The trouble is that blame is not so excellent as a strategy for preventing future loss. The intensity of its immediacy prevents it from offering anything more than a short-term solution. Blame is an emotional solution, not a practical one. In refusing to turn to blame as a way of making myself feel safer, I have chosen a more difficult emotional path: I have chosen to become curious about the experiences of people with whom I disagree, people who have hurt me, people whom I dislike, people who scare me. I have the emotional space to do that; unlike the father of Melvil, I haven’t (yet) lost anyone I love to terrorism. So figuring out how to prevent terrorism is a better use of my energy than figuring out whom to punish.

I don’t even have to be aiming – as an individual, an organization or a society — to prevent all terrorism in order for my efforts to be worthwhile. If the two Kouachi brothers had had enough support when their mother committed suicide, then perhaps the families of the 11 people murdered by them in January would not currently be suffering the loss they are enduring. Perhaps we would not now be coping with the seismic ripples those losses unleashed on our world.

I accept, though, that fighting terrorism cannot be achieved merely by focusing on the life histories of individual terrorists. Daesh is a movement, a culture, a large amorphous group of treacherous people set on causing death and disruption. I am not saying that I believe that negotiating with Daesh would solve the current crisis of violence we face. So how, then, does the lens of childhood trauma still help us in thinking about what is happening?

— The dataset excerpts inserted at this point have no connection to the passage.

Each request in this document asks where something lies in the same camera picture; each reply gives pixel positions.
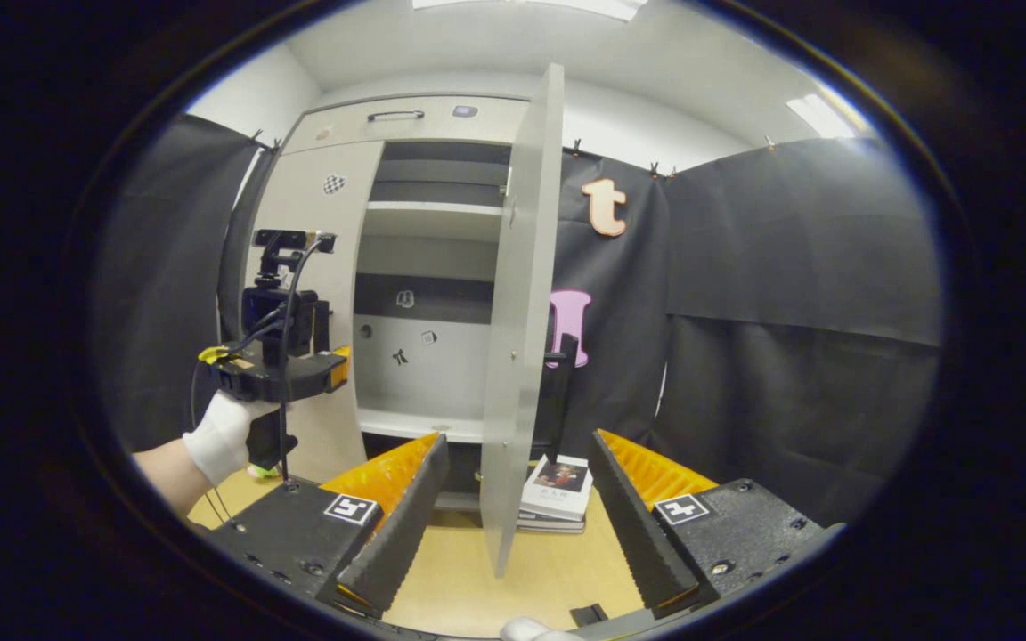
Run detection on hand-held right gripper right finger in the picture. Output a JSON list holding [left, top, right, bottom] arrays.
[[589, 428, 843, 620]]

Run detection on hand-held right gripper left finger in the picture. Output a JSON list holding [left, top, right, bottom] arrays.
[[208, 433, 452, 620]]

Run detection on beige cabinet door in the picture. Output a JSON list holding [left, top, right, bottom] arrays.
[[246, 141, 387, 486], [480, 62, 583, 580]]

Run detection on beige double-door shoe cabinet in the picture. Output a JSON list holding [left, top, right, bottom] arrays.
[[246, 93, 567, 513]]

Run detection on thin grey book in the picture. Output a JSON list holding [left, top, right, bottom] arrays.
[[517, 509, 587, 535]]

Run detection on white book with portrait cover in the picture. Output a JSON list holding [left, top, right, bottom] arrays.
[[520, 454, 594, 522]]

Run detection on black backdrop cloth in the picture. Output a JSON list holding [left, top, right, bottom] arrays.
[[90, 114, 946, 531]]

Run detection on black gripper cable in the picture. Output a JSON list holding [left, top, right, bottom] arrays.
[[274, 233, 340, 486]]

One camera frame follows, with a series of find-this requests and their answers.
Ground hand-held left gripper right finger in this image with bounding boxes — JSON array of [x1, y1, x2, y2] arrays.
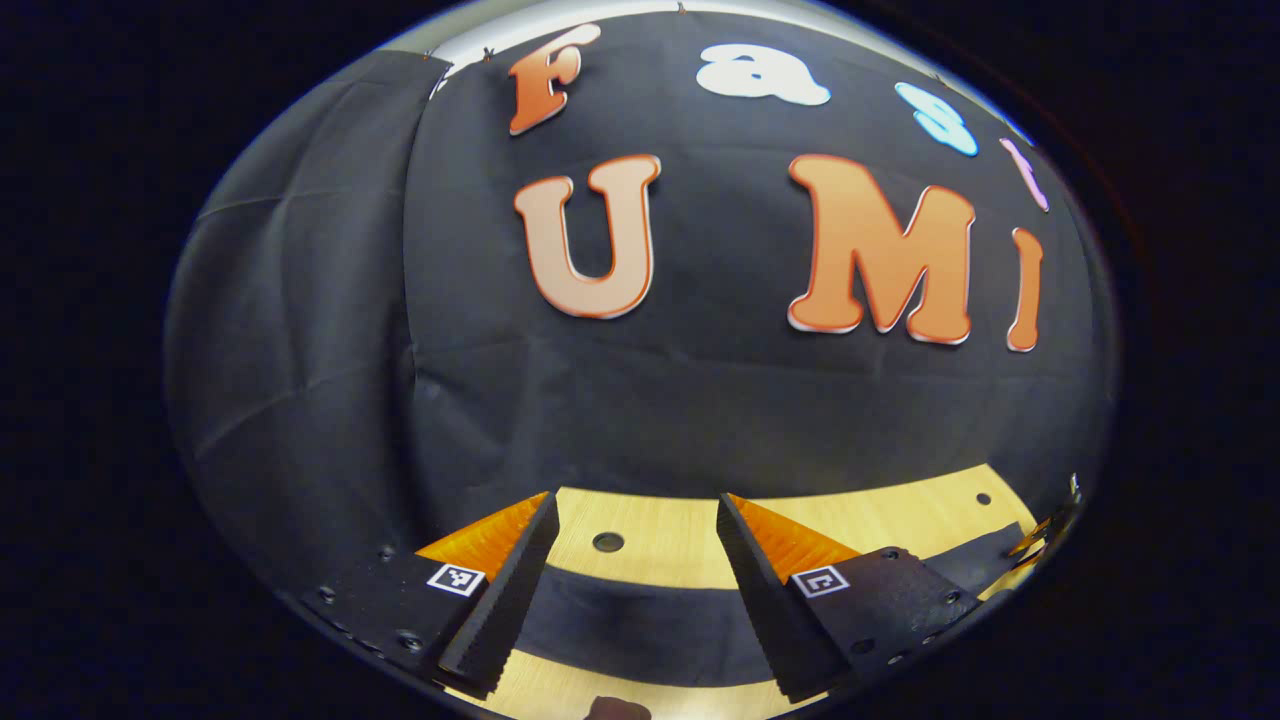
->
[[716, 492, 983, 705]]

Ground black backdrop cloth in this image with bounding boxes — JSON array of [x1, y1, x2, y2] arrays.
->
[[165, 10, 1119, 601]]

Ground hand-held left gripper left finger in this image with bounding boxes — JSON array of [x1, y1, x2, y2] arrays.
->
[[298, 489, 562, 700]]

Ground dark jeans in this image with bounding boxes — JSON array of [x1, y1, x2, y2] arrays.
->
[[515, 520, 1041, 691]]

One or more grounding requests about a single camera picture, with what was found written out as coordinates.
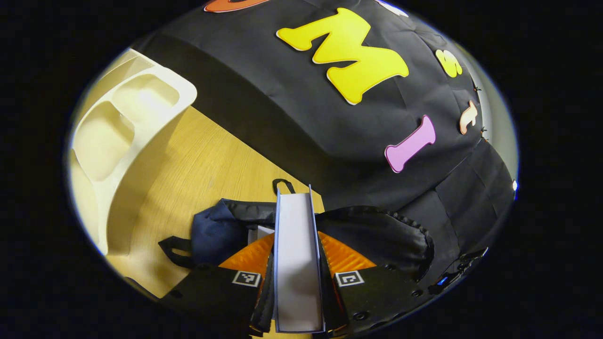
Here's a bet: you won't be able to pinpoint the blue schoolbag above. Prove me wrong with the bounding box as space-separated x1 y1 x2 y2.
158 178 435 283

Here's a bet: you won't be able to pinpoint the grey-blue book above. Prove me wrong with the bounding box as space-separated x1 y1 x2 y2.
272 185 326 334

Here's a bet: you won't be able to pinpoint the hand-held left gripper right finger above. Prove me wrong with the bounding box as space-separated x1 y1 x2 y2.
317 231 424 337

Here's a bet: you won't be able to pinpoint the white bookshelf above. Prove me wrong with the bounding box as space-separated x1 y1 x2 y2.
68 47 198 257

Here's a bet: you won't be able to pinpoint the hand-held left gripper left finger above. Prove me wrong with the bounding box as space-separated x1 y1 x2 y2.
163 233 276 337

Robin Grille’s answer is that an attachment lens leads us to face up to the fundamentalist nature of Daesh and extreme Islam. More accurately, he argues we should beware the nature of all fundamentalist groups and religions – Muslim, Christian, Jewish, Hindu, or others.

“Fundamentalist religions engender oppressive, even abusive, family environments. Fundamentalist communities are typically the harshest, most authoritarian and most violent toward women and children. The children of violence and repression grow up to embrace violence, with grave consequences that can ripple across a nation and throughout the world. To look at the impact of religious fundamentalism on the world stage is to study the effects of mass child abuse on society at large. Fundamentalism in all faiths is a danger to humanity – first and foremost because it is a declaration of war against children.”

If we need a test for the accuracy of Grille’s argument, we need look no further than the photos released this week to the media by Daesh. The images show children enrolled in a Jihadist school, some apparently as young as 6 years old, wearing balaclavas, marching with assault rifles, and training to become militant fighters. I have chosen not to include those photos in this article, as a small act of resistance against the self-publicity strategy of Daesh. If you wish to see the images yourself, you can do so in The Times’ report on the photos.

I know we are scared. I am scared. That is exactly what terrorists want. They want us to be afraid. When we are afraid, we are more likely to resort to blame, division, retribution — precisely because action makes us feel safe. All of us human beings are searching for a sense of safety. That is a basic attachment drive. We feel safer when it seems that we have a chance of slaying the sabre tooth tiger bearing down upon us.

To be strategic, though, we have to be smarter than this. We have to be smart enough to realise that creating a sense of safety does not mean that we are actually safe. Figuring out who to blame – and thus whom to make the target of more violence – will not solve the problem. It will merely shift it to another place, to another generation.

Instead, we need to be as smart as the father interviewed this week on French television, sitting calmly with his young son, near to the scene of the Bataclan massacre. “No,” he says to his little boy, “You don’t have to be afraid.” Looking at his worried child, he goes on: “Yes, bad men have been in Paris. And there are bad men everywhere. Yes, they carry guns.”   Looking around at the setting of mourning within which they are sitting, he adds, gently, “In France, we are fighting guns with flowers and candles.”